Even if we understand the Tower of Babel as judgment, that does not mean that it is punishment or a curse. Our God is all about redemption, about bringing good out of bad. If people are drifting away from God, he does not punish them to make them suffer for it. No, he does things designed to draw them back. Martin further writes:
sometimes mercy must take on a violent, apocalyptic form
This understanding of God’s judgment shows us a better way to understand the Tower of Babel – not as a curse but as redemption. Dividing mankind into pieces by causing us to speak many different languages is not punishment, but rather a way to help us, to bless us. But how on earth might the multiplicity of languages be a blessing? The Apostle Paul answers that question Acts 17:34 where he is addressing a gathering in the city of Athens. He told them (emphasis is mine):
“From one man he created all the nations throughout the whole earth. He decided beforehand when they should rise and fall, and he determined their boundaries. His purpose was for the nations to seek after God and perhaps feel their way toward him and find him—though he is not far from any one of us.” (Acts 34-26-27 NLT)

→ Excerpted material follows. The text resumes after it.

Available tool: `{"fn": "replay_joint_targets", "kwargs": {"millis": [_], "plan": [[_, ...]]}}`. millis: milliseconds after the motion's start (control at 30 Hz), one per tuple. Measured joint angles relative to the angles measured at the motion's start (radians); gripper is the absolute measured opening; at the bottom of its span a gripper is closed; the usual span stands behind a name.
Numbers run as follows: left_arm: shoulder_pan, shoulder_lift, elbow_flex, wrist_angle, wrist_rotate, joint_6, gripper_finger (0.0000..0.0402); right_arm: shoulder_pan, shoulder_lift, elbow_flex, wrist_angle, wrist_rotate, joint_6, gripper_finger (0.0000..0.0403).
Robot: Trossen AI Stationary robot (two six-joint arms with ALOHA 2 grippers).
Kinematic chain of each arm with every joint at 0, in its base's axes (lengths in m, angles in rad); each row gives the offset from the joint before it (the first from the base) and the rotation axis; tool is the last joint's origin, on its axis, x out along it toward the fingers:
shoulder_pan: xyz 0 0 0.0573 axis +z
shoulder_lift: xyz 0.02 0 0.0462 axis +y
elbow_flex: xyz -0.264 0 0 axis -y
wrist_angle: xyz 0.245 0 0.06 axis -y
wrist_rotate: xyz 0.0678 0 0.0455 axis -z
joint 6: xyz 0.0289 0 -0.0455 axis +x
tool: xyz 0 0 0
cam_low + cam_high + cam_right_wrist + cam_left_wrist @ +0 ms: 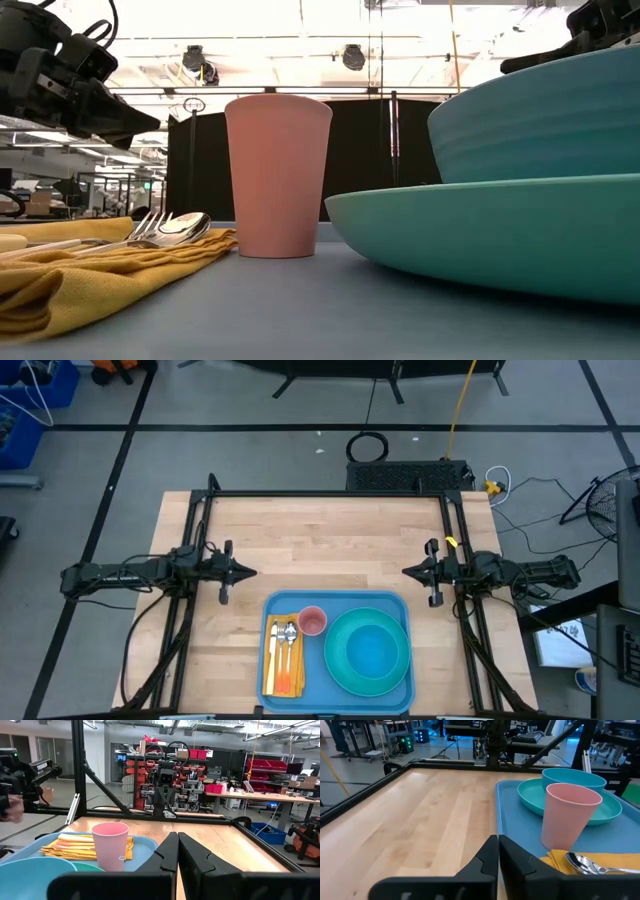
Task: Set up tray
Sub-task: Return to Home Position
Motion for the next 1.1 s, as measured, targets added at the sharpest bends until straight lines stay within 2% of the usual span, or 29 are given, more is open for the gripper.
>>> {"fn": "replay_joint_targets", "kwargs": {"millis": [1100], "plan": [[0.000,0.000,0.000,0.003,0.000,-0.001,0.0021,0.000,0.000,0.000,0.000,-0.003,-0.002,0.0000]]}}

Remember that when Paul uses the word “nations” he does not mean countries but rather peoples. So God’s purpose in having us live as different peoples with different languages is not to thwart our efforts, but rather so that all peoples would “seek after God.”
The experience of missionaries and of churches shows over and over again that local languages and cultures are wonderful vehicles for faith and redemption. Where they have been seen as a problem – as in some mission efforts to native North Americans – missions has often had little result. Where the church has tried to promote a common language, as was the case for Latin in Europe, the result has been weak and distorted belief. Paul’s teaching that we are divided into different peoples and languages so that we would seek God works itself out in evangelism and missions every day and year after year. God s purpose, that the division of people into many peoples and languages would help them find him, is more than a theoretical bit of theology. It works in practice, on the ground, in the real world.
Why do we translate into smaller languages? Because it works. It works because God made those languages so that the people who speak them could find him through them. Can a language be too small for that to be a good thing?